Más allá del protagonismo que los medios dan por estos días a José Calvo y a Pablo Moncayo, no se debe olvidar que el verdadero drama lo viven los hombres que aún permanecen en manos de los torturadores y asesinos de las Farc.

Mientas el país celebra recibir a dos hombres que regresan del infierno, nuestros compatriotas secuestrados siguen viviendo la tortura sicológica y física, que la banda de narco terroristas les inflige a diario.

Entre las victimas de la atrocidad del secuestro están tres boyacenses, por quienes exigimos libertad.

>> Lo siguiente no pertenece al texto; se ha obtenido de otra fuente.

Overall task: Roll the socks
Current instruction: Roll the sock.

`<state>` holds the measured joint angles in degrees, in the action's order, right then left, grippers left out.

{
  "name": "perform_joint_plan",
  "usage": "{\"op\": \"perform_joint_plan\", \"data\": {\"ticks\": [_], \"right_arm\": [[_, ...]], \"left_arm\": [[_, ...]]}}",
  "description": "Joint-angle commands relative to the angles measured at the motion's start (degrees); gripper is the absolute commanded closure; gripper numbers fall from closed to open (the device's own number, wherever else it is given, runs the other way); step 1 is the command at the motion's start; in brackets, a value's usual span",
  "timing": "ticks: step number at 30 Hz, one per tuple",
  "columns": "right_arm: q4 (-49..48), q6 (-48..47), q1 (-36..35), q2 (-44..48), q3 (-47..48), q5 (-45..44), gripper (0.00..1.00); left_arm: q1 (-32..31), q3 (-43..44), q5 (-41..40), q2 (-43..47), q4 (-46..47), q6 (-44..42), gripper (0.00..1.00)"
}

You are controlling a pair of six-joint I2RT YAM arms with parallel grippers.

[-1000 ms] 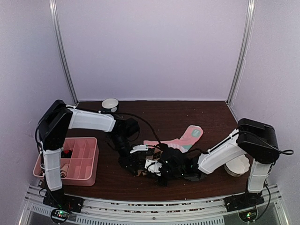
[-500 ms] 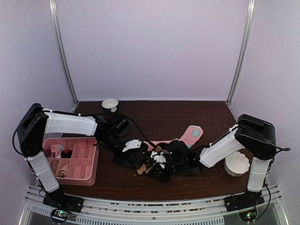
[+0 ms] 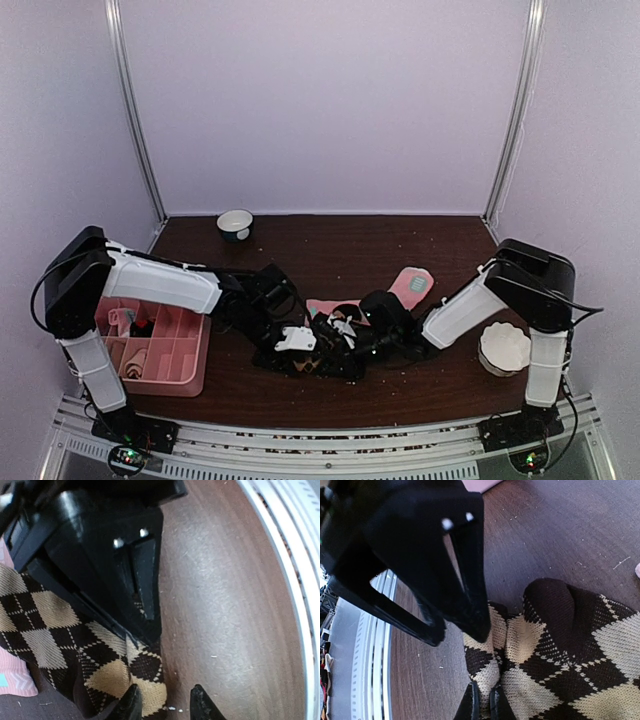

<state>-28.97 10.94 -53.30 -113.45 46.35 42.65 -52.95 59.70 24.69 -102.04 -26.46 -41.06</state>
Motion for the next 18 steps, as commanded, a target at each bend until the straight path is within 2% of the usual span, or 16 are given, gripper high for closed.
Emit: {"op": "perform_joint_plan", "data": {"ticks": [1,10,13,16,18], "right_arm": [[11.35,1.87,0.33,-4.21,-1.56,-2.21,1.0],[8.67,4.14,0.38,-2.57,-1.71,-3.76,1.0],[3.54,4.9,0.34,1.21,-4.61,-6.99,0.83],[2.7,3.39,0.32,4.85,-7.03,-11.26,0.66],[3.04,1.81,0.36,7.47,-8.82,-14.07,0.65]], "left_arm": [[-0.31,2.45,-3.2,-2.72,2.07,-0.9,0.71],[-0.49,5.48,-1.24,-5.86,-2.34,1.01,1.0],[-0.33,7.92,0.39,-7.9,-6.71,2.18,1.0],[1.09,10.42,4.14,-9.99,-11.45,3.51,1.0],[2.22,11.44,5.66,-10.84,-13.74,3.77,1.0]]}}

Son Luis Herlindo Mendieta, William Donato Gómez y Luis Arturo Arcia, tres hombres que prestando un servicio al país fueron tomados cautivos y se encuentran como muertos en vida, esperando que sus captores  tomen la decisión unilateral de no jugar más con sus vidas y devolverlos al seno de sus familias.

Pero, los boyacenses no sólo deberíamos exigir la libertad de estos tres paisanos nuestros, sino, pedir a los asesinos de las Farc que den explicaciones del paradero de Luis Hernando Peña Bonilla, a quien asesinaron en cautiverio.

El Presidente Uribe ha abierto la puerta al acuerdo humanitario y si este grupo de criminales no lo acepta, seguirán demostrando que su único interés es jugar y traficar con la vida de los colombianos.

Terminando el Gobierno Uribe, a los terroristas de las Farc no les queda más camino que devolver a los secuestrados e iniciar un proceso de paz que permita el juzgamiento de sus crímenes y el pago de las respectivas condenas para poder,  posteriormente, ser reincorporados a la vida del país.